Work instruction:
Each record must be returned exactly, apart from the pictures, which stay out.

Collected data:
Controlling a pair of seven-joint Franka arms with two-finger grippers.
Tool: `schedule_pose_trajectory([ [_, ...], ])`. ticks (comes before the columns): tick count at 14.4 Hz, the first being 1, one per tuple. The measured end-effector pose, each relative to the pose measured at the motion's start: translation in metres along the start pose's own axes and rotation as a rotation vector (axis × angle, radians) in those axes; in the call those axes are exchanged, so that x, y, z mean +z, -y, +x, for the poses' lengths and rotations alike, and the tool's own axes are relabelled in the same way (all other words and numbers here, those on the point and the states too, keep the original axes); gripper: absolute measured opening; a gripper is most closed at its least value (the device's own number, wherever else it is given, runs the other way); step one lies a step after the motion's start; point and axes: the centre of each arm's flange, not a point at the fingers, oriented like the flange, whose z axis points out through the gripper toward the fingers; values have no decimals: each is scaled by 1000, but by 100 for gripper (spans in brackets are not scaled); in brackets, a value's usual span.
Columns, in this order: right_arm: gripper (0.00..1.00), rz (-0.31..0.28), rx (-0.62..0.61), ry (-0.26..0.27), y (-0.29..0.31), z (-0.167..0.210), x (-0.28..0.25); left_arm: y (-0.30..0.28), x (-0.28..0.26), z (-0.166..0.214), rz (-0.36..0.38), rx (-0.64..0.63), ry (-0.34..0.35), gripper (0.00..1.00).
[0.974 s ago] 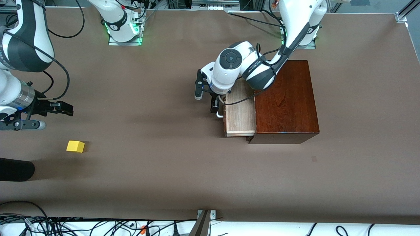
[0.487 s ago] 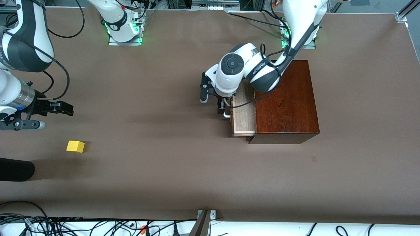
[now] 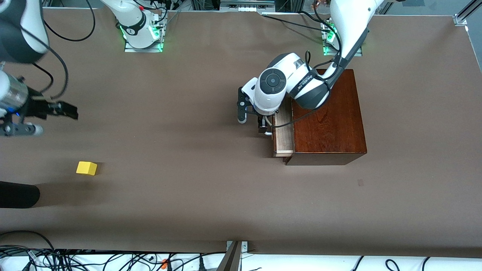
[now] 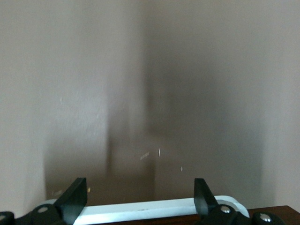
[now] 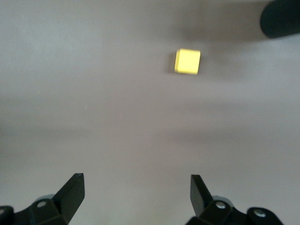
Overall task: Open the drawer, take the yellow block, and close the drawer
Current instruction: 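Push the drawer shut into the box with the left gripper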
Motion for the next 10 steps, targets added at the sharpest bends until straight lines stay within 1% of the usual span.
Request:
schedule_pose_trajectory([
  [2, 100, 1, 2, 1, 0, -19, -24, 9, -3, -17, -16, -9, 15, 100],
  [4, 100, 2, 7, 3, -3, -30, -34, 20, -7, -32, -11, -30, 24, 100],
  [7, 100, 16, 45, 10, -13, -30, -32, 35, -15, -56, -1, -61, 36, 100],
  [10, 100, 21, 101, 12, -17, -30, -30, 37, -17, -61, 5, -60, 45, 100],
])
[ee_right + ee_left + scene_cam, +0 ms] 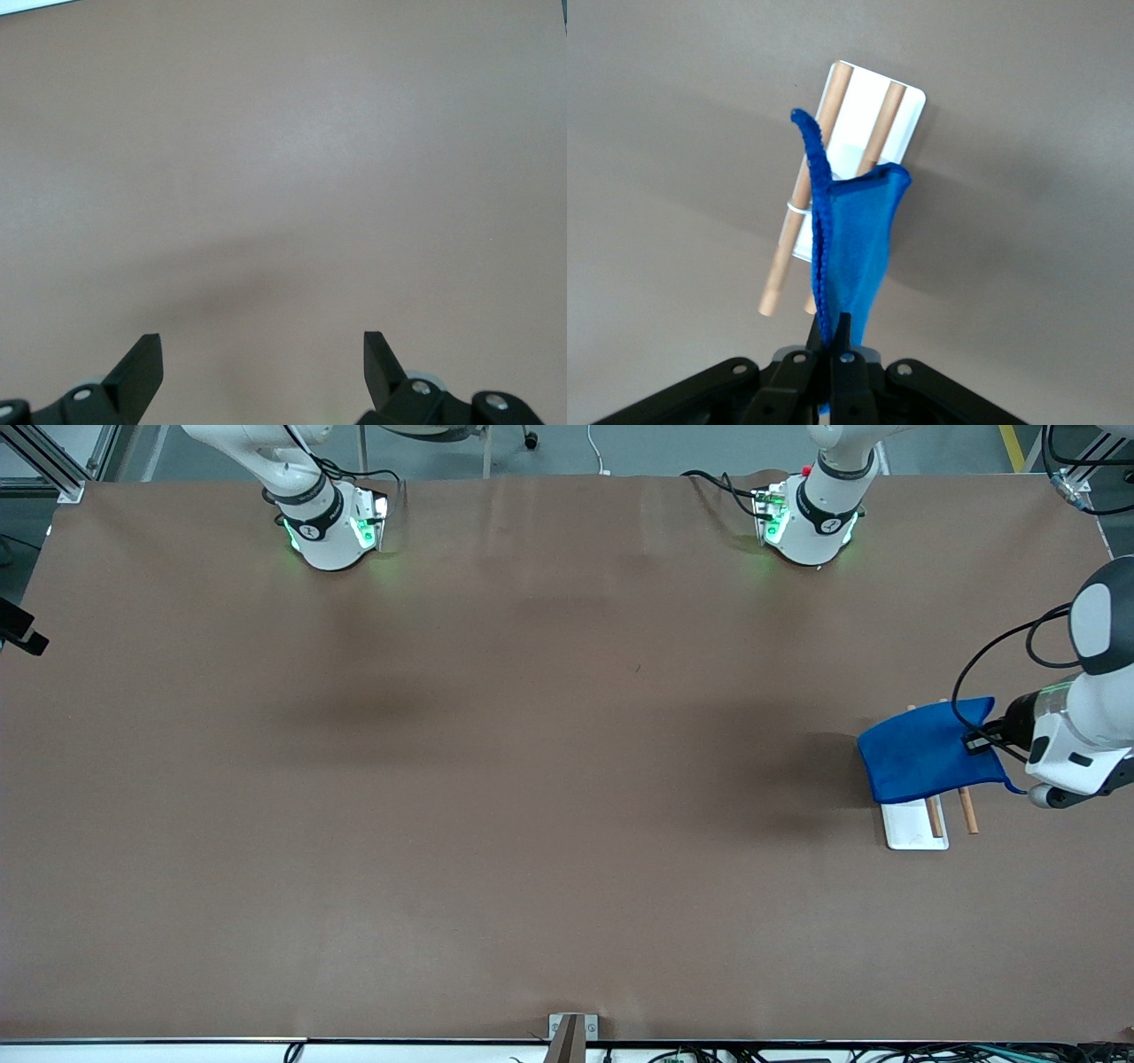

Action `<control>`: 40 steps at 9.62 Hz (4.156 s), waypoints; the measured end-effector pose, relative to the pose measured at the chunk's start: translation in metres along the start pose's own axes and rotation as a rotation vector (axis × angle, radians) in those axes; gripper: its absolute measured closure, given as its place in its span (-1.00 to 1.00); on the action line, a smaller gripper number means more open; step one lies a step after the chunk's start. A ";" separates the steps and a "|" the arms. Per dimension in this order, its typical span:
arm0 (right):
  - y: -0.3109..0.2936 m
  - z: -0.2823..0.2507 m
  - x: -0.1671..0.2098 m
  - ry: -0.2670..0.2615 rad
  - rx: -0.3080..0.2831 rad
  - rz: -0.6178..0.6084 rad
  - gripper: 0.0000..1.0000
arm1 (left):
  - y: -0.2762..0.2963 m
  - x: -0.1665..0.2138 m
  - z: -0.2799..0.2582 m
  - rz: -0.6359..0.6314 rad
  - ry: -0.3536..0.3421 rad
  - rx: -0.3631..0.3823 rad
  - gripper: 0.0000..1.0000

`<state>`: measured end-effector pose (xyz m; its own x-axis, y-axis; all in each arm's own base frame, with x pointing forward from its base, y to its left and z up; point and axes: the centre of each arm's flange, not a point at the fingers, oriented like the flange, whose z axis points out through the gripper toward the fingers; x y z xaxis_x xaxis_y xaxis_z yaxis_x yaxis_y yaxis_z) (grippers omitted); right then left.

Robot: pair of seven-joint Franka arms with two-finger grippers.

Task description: Right arm passes towel to left arm to hang

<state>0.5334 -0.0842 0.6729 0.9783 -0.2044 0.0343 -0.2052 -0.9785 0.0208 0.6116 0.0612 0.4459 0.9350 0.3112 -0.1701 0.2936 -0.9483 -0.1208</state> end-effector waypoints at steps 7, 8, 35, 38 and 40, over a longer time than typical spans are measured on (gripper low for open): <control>0.000 0.000 0.002 0.003 -0.019 -0.001 -1.00 | -0.068 0.039 0.040 0.068 0.031 -0.043 0.94; 0.000 0.000 0.002 0.003 -0.019 -0.001 -1.00 | -0.074 0.044 0.049 0.073 0.032 -0.050 0.93; -0.003 0.002 -0.004 -0.045 0.000 0.007 -1.00 | 0.016 -0.060 -0.178 0.228 0.137 -0.058 -1.00; -0.002 0.002 -0.004 -0.046 -0.001 0.009 -1.00 | 0.034 -0.092 -0.219 0.263 0.203 -0.050 -1.00; -0.002 0.002 -0.004 -0.046 -0.001 0.010 -1.00 | 0.042 -0.099 -0.224 0.320 0.214 -0.044 -1.00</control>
<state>0.5295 -0.0818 0.6706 0.9766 -0.2148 -0.0118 -0.2146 -0.9765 0.0212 0.5758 -0.0238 0.6771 0.9997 -0.0168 0.0159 -0.0159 -0.9985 -0.0515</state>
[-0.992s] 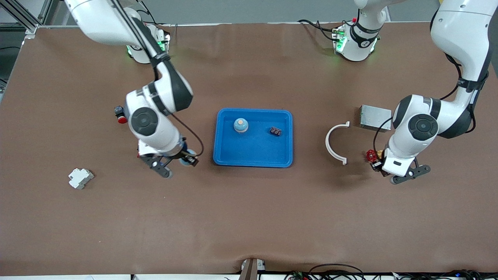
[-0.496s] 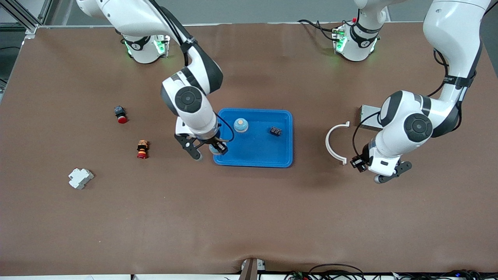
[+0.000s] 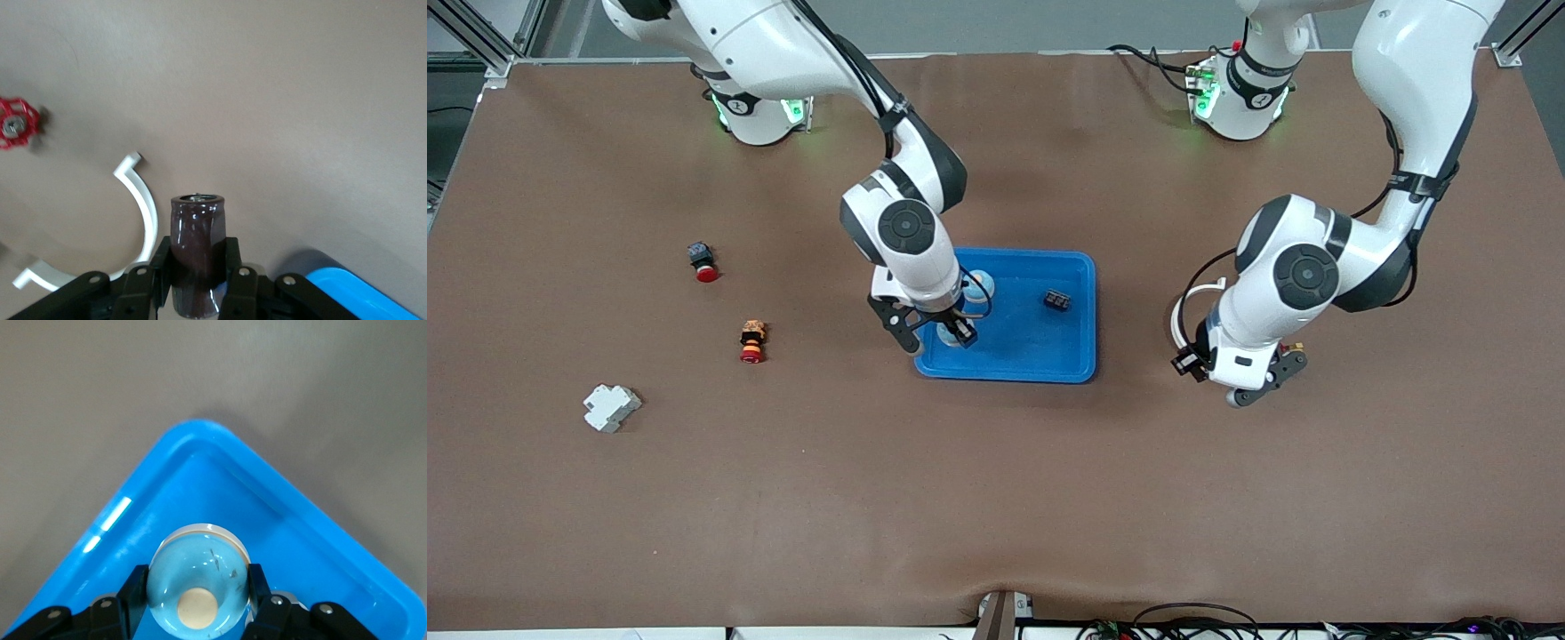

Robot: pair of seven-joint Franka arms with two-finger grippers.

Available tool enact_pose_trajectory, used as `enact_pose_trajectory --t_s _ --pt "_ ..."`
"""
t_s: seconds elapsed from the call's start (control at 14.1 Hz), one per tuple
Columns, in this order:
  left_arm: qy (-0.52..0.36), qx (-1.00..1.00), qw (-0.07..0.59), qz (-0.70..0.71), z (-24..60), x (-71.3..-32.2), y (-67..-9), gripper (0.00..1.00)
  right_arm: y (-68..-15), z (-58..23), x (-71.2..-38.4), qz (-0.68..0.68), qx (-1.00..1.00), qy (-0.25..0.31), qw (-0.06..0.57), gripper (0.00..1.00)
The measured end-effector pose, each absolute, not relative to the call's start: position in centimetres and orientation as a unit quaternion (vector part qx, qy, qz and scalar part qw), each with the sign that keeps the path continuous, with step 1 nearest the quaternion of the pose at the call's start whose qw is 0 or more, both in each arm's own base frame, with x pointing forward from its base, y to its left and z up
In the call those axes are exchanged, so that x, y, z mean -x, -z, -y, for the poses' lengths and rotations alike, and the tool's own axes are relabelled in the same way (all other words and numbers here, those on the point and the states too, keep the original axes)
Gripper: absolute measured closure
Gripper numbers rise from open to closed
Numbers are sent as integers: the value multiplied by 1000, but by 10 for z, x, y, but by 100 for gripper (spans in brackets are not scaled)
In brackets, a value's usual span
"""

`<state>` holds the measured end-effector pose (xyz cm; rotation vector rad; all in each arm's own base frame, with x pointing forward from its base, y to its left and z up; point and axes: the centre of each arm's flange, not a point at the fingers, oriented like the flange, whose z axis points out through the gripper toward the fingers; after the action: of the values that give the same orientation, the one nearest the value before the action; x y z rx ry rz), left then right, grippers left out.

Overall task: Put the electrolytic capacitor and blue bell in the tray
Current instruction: 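Carry the bell toward the tray with the right gripper while the left carries the capacitor, then lower the bell and capacitor into the tray and open both grippers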

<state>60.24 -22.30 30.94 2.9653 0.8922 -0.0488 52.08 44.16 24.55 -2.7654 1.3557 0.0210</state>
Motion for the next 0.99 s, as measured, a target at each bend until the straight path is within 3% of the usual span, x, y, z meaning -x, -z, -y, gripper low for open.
enact_pose_trajectory --t_s 0.99 --pt "40 -914 21 -404 345 -559 -292 65 -204 -463 -510 -450 893 -5 20 35"
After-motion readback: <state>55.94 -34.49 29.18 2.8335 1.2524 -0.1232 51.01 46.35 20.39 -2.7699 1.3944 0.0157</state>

Exercise result:
Controlling a pair of seven-joint Franka arms with two-finger grippers.
Tool: `schedule_pose_trajectory([ [_, ...], ])`. ticks (comes before the columns): tick count at 14.4 Hz, the first being 1, one per tuple. The measured end-effector pose, each relative to the pose measured at the motion's start: translation in metres along the start pose's own axes and rotation as a rotation vector (axis × angle, radians) in those axes; in the call those axes are exchanged, so that x, y, z mean +z, -y, +x, for the poses' lengths and rotations alike, and the tool's own axes are relabelled in the same way (all other words and numbers here, those on the point and the states too, keep the original axes); gripper: absolute measured opening; a gripper is most closed at its least value (the device's own number, wherever else it is given, runs the other way); step one lies a step after the motion's start; point and axes: the centre of each arm's flange, not a point at the fingers, oriented like the flange, whose z axis points out through the gripper toward the fingers; values have no decimals: each is scaled by 1000, but by 100 for gripper (spans in brackets are not scaled); in brackets, a value's usual span.
Columns, in this order: right_arm: gripper (0.00..1.00), rz (-0.31..0.28), rx (-0.62..0.61), ry (-0.26..0.27), y (-0.29..0.31), z (-0.167..0.210), x (-0.28..0.25); left_arm: y (-0.30..0.28), x (-0.28..0.26), z (-0.166..0.214), rz (-0.36..0.38), rx (-0.64..0.63), ry (-0.34..0.35), gripper (0.00..1.00).
[0.974 s ago] 
[0.487 s ago] 
[now] 
[now] 
[now] 
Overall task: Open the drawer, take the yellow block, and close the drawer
Current instruction: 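Push the drawer shut into the box with the left gripper
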Motion for the next 10 steps, targets added at the sharpest bends until straight lines stay within 1% of the usual span.
Request:
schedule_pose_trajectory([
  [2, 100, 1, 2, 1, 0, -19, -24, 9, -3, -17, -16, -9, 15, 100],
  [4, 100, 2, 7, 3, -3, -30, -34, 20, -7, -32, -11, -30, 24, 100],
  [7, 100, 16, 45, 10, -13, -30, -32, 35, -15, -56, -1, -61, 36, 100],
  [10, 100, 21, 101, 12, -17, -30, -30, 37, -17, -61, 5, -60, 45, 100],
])
[ee_right + ee_left + scene_cam, +0 ms] 

Action `<control>`: 40 steps at 9.62 Hz (4.156 s), waypoints; the measured end-effector pose, relative to the pose measured at the chunk's start: translation in metres along the start pose's own axes and rotation as a rotation vector (axis × angle, radians) in those axes; gripper: its absolute measured closure, given as its place in its span (-1.00 to 1.00); on the action line, a smaller gripper number means more open; step one lies a step after the chunk's start. A ";" separates the steps and a "|" the arms. Per dimension in this order, its typical span:
arm0 (right):
  - y: -0.3109..0.2936 m
  - z: -0.2823..0.2507 m
  - x: -0.1671..0.2098 m
  - ry: -0.2670..0.2615 rad
  - rx: -0.3080..0.2831 rad
  - rz: -0.6178..0.6084 rad
  - gripper: 0.0000..1.0000
arm1 (left):
  - y: -0.2762..0.2963 m
  - x: -0.1665..0.2138 m
  - z: -0.2799..0.2582 m
  - rz: -0.6359..0.6314 rad
  - ry: -0.3536..0.3421 rad
  - rx: -0.3631..0.3823 rad
  - gripper: 0.0000..1.0000

`<state>`: measured end-effector pose (xyz m; its own x-axis, y-axis; all in each arm's own base frame, with x pointing forward from its base, y to its left and z up; point and axes: the centre of each arm's flange, not a point at the fingers, oriented like the flange, whose z axis points out through the gripper toward the fingers; x y z xaxis_x xaxis_y xaxis_z yaxis_x yaxis_y yaxis_z) (grippers omitted); right then left.

Robot: pair of seven-joint Franka arms with two-finger grippers.

Task description: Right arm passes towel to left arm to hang

<state>0.5334 -0.0842 0.6729 0.9783 -0.2044 0.0343 -0.2052 -0.9785 0.0208 0.6116 0.0612 0.4459 0.9350 0.3112 -0.1701 0.2936 -0.9483 -0.1208</state> end-effector waypoints at steps 7, 8, 35, 38 and 40, over a longer time than typical spans are measured on (gripper low for open): <control>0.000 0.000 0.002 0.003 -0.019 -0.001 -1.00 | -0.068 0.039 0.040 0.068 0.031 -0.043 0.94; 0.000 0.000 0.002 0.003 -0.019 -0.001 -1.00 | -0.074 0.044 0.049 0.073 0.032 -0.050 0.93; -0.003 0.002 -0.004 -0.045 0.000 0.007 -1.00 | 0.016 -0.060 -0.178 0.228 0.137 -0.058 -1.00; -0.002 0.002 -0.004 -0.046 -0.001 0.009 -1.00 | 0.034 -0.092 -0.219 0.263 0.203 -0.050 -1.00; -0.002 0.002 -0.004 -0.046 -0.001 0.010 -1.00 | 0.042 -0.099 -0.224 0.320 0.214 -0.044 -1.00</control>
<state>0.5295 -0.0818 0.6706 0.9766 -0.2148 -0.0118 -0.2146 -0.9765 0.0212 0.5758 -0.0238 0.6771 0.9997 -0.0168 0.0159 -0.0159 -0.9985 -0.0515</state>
[-0.992s] 
[-0.496s] 
[+0.000s] 

Robot: pair of seven-joint Franka arms with two-finger grippers.

Available tool enact_pose_trajectory, used as `enact_pose_trajectory --t_s _ --pt "_ ..."`
"""
t_s: seconds elapsed from the call's start (control at 14.1 Hz), one per tuple
Columns, in this order:
  left_arm: qy (-0.52..0.36), qx (-1.00..1.00), qw (-0.07..0.59), qz (-0.70..0.71), z (-24..60), x (-71.3..-32.2), y (-67..-9), gripper (0.00..1.00)
  right_arm: y (-68..-15), z (-58..23), x (-71.2..-38.4), qz (-0.68..0.68), qx (-1.00..1.00), qy (-0.25..0.31), qw (-0.06..0.57), gripper (0.00..1.00)
The measured end-effector pose, each absolute, not relative to the call's start: position in centimetres and orientation as a unit quaternion (vector part qx, qy, qz and scalar part qw), each with the sign that keeps the path continuous, with step 1 nearest the quaternion of the pose at the call's start whose qw is 0 or more, both in each arm's own base frame, with x pointing forward from its base, y to its left and z up
In the call those axes are exchanged, so that x, y, z mean -x, -z, -y, for the poses' lengths and rotations alike, and the tool's own axes are relabelled in the same way (all other words and numbers here, those on the point and the states too, keep the original axes)
Gripper: absolute measured closure
Gripper numbers rise from open to closed
Numbers are sent as integers: the value multiplied by 1000, but by 10 for z, x, y, but by 100 for gripper (spans in brackets are not scaled)
In brackets, a value's usual span
"""

`<state>` holds the measured end-effector pose (xyz cm; rotation vector rad; all in each arm's own base frame, with x pointing forward from its base, y to its left and z up; point and axes: the centre of each arm's flange, not a point at the fingers, oriented like the flange, whose z axis points out through the gripper toward the fingers; after the action: of the values that give the same orientation, the one nearest the value before the action; x y z rx ry rz), left then right, grippers left out.

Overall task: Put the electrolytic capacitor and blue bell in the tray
Current instruction: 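Carry the bell toward the tray with the right gripper while the left carries the capacitor, then lower the bell and capacitor into the tray and open both grippers
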
<state>60.24 -22.30 30.94 2.9653 0.8922 -0.0488 52.08 44.16 24.55 -2.7654 1.3557 0.0210</state>
Motion for the next 0.99 s, as measured, a target at each bend until the straight path is within 3% of the usual span, x, y, z meaning -x, -z, -y, gripper low for open.
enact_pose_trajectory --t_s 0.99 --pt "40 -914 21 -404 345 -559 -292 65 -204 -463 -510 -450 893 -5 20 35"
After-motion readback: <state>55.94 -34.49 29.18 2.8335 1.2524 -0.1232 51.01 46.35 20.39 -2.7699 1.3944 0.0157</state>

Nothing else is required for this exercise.